What to produce
Check each line of the data below for the word "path", then extract the ones that have it.

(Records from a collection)
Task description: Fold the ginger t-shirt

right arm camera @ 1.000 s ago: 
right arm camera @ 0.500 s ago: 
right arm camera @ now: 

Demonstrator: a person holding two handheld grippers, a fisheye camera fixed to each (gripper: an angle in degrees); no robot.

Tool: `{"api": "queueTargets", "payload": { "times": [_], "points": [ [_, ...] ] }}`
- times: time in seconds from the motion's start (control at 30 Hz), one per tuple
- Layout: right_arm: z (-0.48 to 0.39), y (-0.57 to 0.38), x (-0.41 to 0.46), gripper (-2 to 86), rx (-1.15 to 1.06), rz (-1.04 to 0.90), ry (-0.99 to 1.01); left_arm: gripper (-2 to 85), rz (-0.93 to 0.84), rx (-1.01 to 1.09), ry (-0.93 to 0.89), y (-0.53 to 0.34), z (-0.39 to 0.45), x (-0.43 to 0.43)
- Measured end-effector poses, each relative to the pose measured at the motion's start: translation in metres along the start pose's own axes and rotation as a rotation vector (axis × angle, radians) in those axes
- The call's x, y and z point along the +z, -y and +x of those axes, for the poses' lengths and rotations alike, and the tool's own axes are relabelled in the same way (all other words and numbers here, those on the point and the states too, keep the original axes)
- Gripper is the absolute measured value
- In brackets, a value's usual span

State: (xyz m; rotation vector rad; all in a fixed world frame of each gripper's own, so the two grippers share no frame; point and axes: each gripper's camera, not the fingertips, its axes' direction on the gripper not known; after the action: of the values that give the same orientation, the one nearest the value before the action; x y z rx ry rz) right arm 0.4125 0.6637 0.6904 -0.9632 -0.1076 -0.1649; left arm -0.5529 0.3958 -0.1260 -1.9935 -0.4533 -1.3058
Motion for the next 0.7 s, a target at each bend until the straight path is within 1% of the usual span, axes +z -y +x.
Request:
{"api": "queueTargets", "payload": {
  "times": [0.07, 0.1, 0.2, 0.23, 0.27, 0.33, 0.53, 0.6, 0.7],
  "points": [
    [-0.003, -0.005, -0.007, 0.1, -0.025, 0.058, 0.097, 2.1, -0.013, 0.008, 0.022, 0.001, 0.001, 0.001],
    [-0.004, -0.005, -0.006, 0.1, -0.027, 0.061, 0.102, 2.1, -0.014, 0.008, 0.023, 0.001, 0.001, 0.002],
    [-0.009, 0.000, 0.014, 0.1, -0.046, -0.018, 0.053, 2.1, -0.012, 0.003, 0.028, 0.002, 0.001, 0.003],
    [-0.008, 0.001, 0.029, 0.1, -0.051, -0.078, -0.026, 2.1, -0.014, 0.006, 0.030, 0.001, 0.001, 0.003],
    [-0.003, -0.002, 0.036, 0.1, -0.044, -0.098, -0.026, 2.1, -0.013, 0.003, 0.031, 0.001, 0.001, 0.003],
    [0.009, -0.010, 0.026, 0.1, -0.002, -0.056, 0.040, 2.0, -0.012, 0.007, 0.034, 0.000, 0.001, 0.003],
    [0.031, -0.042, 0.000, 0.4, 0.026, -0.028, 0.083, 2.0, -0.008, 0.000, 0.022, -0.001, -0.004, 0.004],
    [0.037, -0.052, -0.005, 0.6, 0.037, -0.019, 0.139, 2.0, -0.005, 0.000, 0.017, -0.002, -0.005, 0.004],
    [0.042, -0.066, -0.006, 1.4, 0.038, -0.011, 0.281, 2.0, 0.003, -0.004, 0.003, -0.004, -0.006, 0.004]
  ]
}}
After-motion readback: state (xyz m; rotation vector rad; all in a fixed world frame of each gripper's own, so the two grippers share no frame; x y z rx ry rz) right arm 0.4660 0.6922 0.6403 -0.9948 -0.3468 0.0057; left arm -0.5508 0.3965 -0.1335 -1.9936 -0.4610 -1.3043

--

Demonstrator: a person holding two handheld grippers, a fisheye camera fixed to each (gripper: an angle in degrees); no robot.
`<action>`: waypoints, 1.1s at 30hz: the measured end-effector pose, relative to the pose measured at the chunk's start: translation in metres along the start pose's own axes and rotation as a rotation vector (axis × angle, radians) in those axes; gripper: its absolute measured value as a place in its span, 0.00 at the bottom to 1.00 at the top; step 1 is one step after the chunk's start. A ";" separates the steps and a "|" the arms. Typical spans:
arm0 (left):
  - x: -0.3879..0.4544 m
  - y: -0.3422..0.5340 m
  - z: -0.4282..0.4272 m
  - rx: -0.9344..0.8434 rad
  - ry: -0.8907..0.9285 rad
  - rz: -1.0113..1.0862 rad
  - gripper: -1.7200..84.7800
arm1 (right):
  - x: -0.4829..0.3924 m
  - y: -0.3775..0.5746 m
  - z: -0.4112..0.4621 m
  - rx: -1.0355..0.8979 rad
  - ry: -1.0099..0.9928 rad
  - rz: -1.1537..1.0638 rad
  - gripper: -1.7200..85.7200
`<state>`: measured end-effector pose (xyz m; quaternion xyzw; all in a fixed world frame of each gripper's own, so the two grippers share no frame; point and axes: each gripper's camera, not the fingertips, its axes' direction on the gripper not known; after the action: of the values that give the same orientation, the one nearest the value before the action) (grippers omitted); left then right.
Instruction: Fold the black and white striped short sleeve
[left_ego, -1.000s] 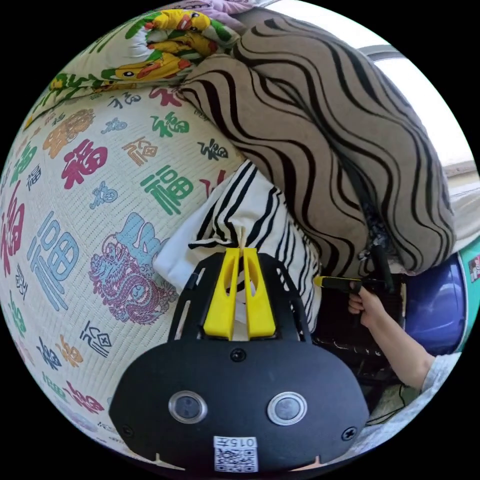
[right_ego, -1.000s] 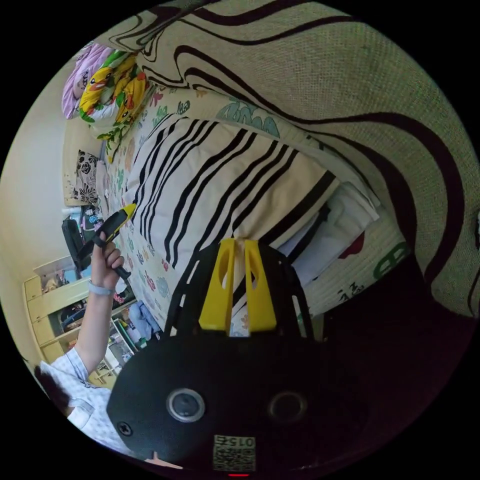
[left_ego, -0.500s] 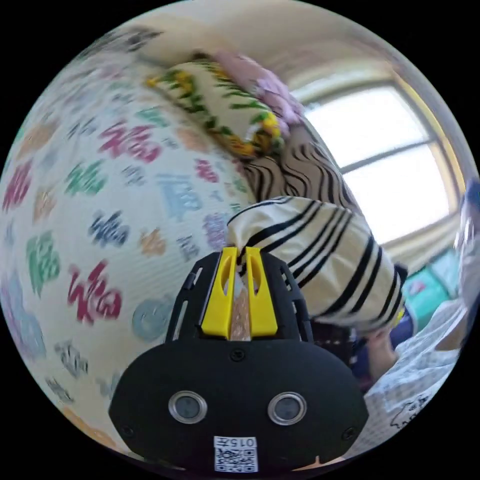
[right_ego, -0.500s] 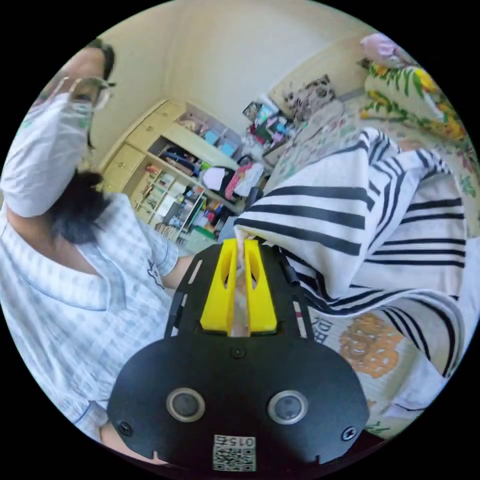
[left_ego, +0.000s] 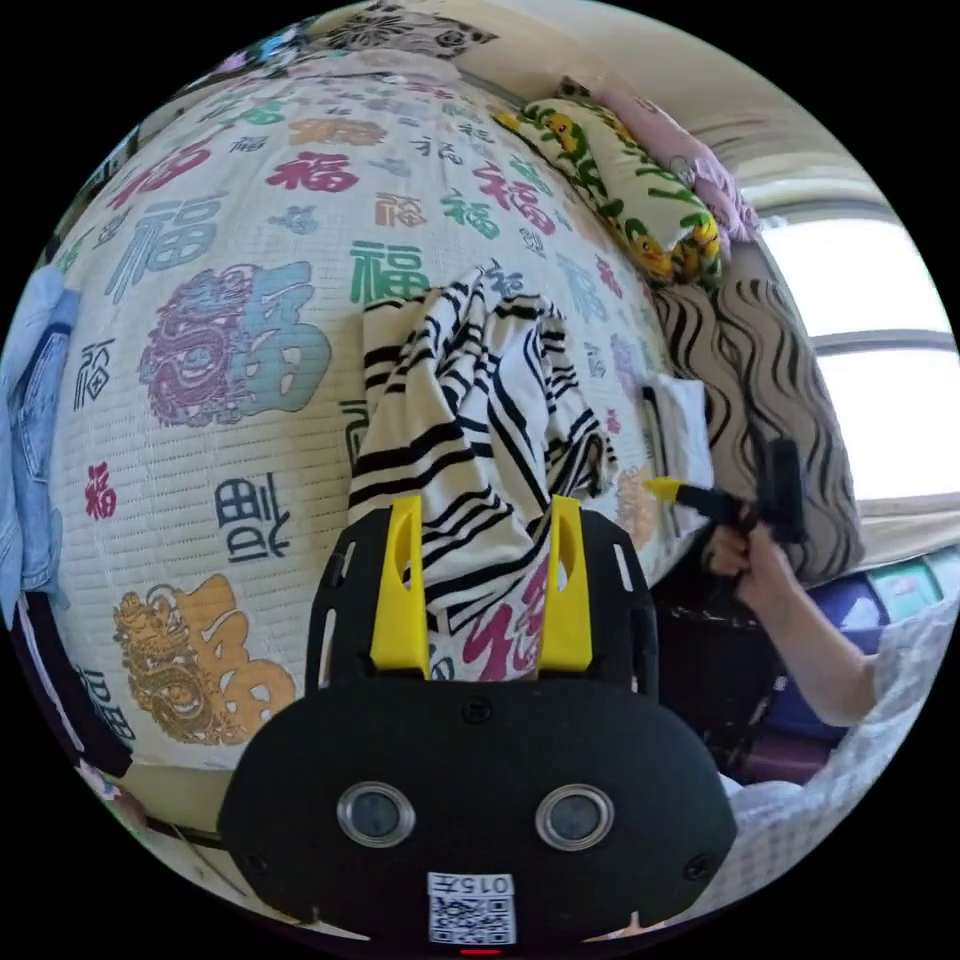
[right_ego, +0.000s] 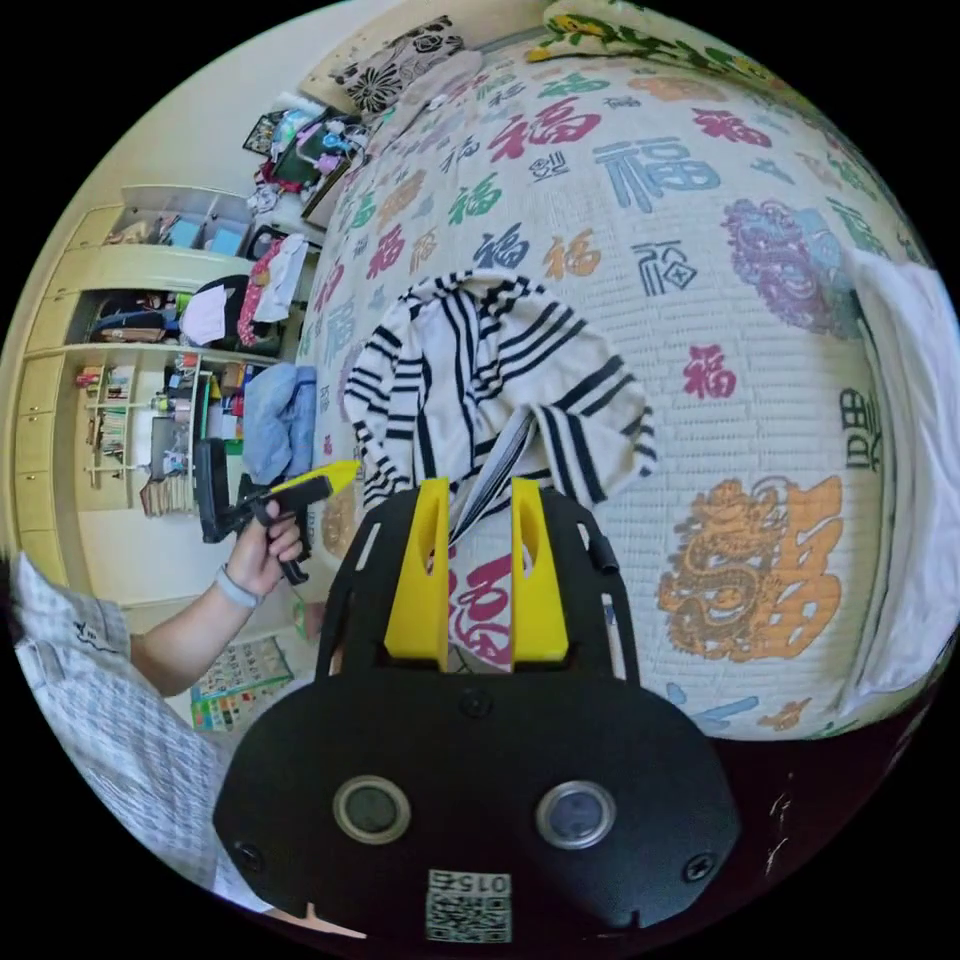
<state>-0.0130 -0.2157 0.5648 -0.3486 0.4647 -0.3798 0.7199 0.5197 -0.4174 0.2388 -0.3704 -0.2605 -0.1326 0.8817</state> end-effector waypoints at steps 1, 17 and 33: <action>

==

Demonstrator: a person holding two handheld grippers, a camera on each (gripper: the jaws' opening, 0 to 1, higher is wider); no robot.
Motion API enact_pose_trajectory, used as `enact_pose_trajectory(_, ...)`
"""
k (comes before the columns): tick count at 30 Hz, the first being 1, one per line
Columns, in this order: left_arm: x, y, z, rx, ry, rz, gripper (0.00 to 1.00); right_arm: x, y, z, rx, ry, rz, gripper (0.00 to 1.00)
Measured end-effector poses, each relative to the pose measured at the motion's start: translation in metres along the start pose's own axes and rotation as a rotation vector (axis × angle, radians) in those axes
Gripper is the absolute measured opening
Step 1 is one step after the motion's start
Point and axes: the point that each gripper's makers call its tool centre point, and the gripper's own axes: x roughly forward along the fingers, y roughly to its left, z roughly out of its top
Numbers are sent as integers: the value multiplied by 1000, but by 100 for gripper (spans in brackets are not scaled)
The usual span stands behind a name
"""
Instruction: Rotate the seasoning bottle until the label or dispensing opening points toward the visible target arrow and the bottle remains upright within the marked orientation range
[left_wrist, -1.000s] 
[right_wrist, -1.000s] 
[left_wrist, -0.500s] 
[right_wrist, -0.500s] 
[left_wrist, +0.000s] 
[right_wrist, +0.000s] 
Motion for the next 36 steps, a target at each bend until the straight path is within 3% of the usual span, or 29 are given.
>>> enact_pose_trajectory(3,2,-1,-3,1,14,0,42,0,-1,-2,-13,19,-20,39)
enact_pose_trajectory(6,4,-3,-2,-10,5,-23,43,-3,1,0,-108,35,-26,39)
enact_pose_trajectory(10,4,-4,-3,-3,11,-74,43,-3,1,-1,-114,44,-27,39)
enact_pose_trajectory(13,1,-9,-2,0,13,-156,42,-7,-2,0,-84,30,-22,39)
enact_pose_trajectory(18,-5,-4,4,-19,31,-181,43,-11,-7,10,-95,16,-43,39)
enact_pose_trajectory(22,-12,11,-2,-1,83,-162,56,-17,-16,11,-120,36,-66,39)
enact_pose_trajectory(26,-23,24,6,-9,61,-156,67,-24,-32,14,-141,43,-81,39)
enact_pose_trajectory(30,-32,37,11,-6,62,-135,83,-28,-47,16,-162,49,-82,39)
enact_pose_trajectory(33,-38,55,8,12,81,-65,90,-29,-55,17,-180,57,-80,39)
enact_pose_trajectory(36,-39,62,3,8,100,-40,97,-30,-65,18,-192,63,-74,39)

Response area
Motion for the next 0.7 s, a target at each bend until the straight path is within 1% of the usual span, axes +z -y +x.
Motion for the next 36 steps, a target at each bend until the straight path is within 3% of the usual span, or 29 are given.

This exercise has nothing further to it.